Nine CEC members voted yes and one abstained.
But the newly-drawn boundaries, which will take affect in spring 2011, won’t solve the overcrowding and waitlists that have dogged some of the area’s schools, CEC members warned.
“It is virtually impossible to divide up the zone and say we can guarantee there won’t be waiting lists,” said CEC member Eric Greenleaf, who helped crunch birth data projections. “Zoning doesn’t create seats. We can’t guarantee there won’t be wait lists or that every child can go to their zoned school.”
The incoming kindergarten class in the Upper East Side increased 34 percent from 2006 to 2010, from 637 to 851 students, Greenleaf said. If the next class grows by another 8 percent, the schools could face problems since total capacity is only 900 to 950 seats, he said.
District 2 has seen this problem before.
"We rezoned Lower Manhattan last year," District 2 board member Shino Tanikawa said. "And one school still had a waitlist of 100 students."

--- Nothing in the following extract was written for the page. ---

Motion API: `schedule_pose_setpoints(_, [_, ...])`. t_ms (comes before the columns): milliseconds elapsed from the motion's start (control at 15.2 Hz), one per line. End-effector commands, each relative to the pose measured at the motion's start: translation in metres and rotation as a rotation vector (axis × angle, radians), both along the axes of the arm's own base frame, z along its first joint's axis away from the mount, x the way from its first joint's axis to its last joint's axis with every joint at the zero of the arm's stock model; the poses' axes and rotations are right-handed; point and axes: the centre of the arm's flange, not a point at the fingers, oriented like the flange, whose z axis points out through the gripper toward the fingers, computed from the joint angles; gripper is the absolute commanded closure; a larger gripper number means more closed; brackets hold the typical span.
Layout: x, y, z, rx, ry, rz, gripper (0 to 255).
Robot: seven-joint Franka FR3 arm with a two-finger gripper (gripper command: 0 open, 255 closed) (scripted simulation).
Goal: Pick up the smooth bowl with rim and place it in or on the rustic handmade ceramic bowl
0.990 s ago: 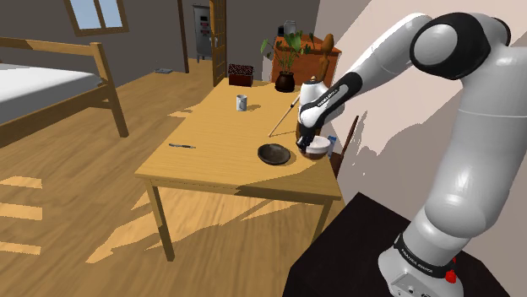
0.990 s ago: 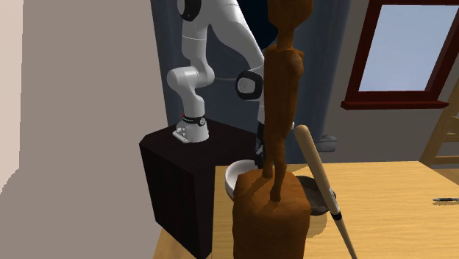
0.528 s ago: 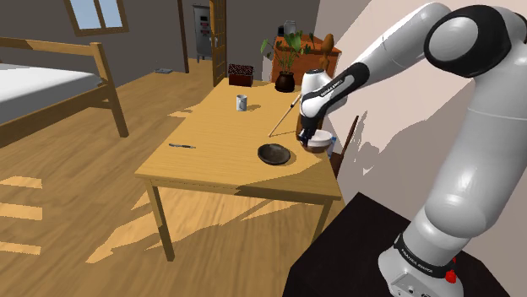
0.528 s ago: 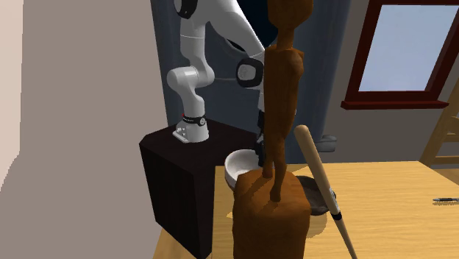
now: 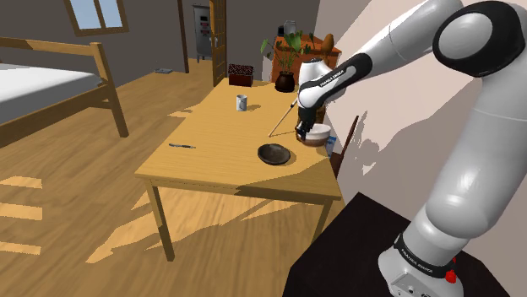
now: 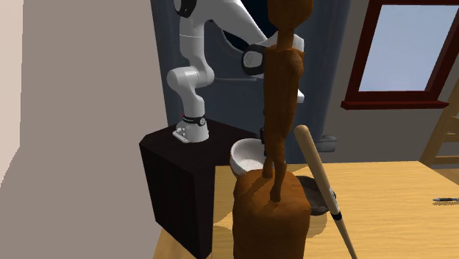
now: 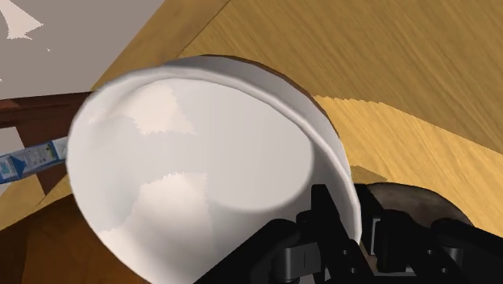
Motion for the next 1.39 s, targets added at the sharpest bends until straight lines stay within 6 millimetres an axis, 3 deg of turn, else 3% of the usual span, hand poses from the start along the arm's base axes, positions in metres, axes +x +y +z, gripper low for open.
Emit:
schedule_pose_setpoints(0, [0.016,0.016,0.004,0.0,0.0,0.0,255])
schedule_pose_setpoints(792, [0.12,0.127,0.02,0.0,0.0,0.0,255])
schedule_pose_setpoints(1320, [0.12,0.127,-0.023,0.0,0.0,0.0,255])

While several families praised the DOE for putting their homes back into the zones for much-acclaimed P.S. 6 or P.S. 290, which they believed they were buying into when they moved to the area, a few families complained about having been pushed into new zones.
To ease the overcrowding, the DOE created P.S. 151 last year and P.S. 267 this year — both of which have already received high praise — but it seemed that some families were still leery of new schools.
Parents at P.S. 267, who have seen their school struggle this year to attract and keep students — it was promised an incoming kindergarten of 75 students, but only got 45 — had urged the CEC to increase the size of its zone to guarantee larger enrollment. Since funding is tied to enrollment, the school is worried it may have to give money back.
Though the CEC did not increase the size of P.S.267's zone, they did urge the DOE to ensure that new schools receive adequate funding in their early years that’s not tied to enrollment.
Also, after a lengthy discussion, the CEC decided to give some leeway to amend the rezoning depending on what happens with P.S. 151, which has to find a new home when its lease is up after next year at its temporary quarters at Our Lady of Good Counsel at 323 E. 91st St.
P.S. 151 is hoping to move to 421 E. 88th St., now housing the Richard R. Green High School. The DOE is considering relocating the open-admissions high school to Lower Manhattan’s 26 Broadway, but the popular and selective Millennium High School is also eyeing that space.
"P.S. 151 needs a permanent location," its PTA co-president Caroline Hall told members. "Millennium has a want. They don’t have a need. Richard R. Green and P.S. 151 have a need."
As these new schools find their footing, CEC members said even more new schools will be needed.
More families are choosing to stay in the city rather than head to the suburbs — and more of them are choosing public schools, Greenleaf said. Only 22 percent of Upper East Side kindergarteners (who had lived in the area five years before) ended up going to public school in 2006; by 2010 that figure jumped to 30 percent, Greenleaf said.
He projected that the area will need 800 more seats by 2014, and he urged the parents to fight for two more schools.
“This really is the most important issue facing the Upper East Side,” he said.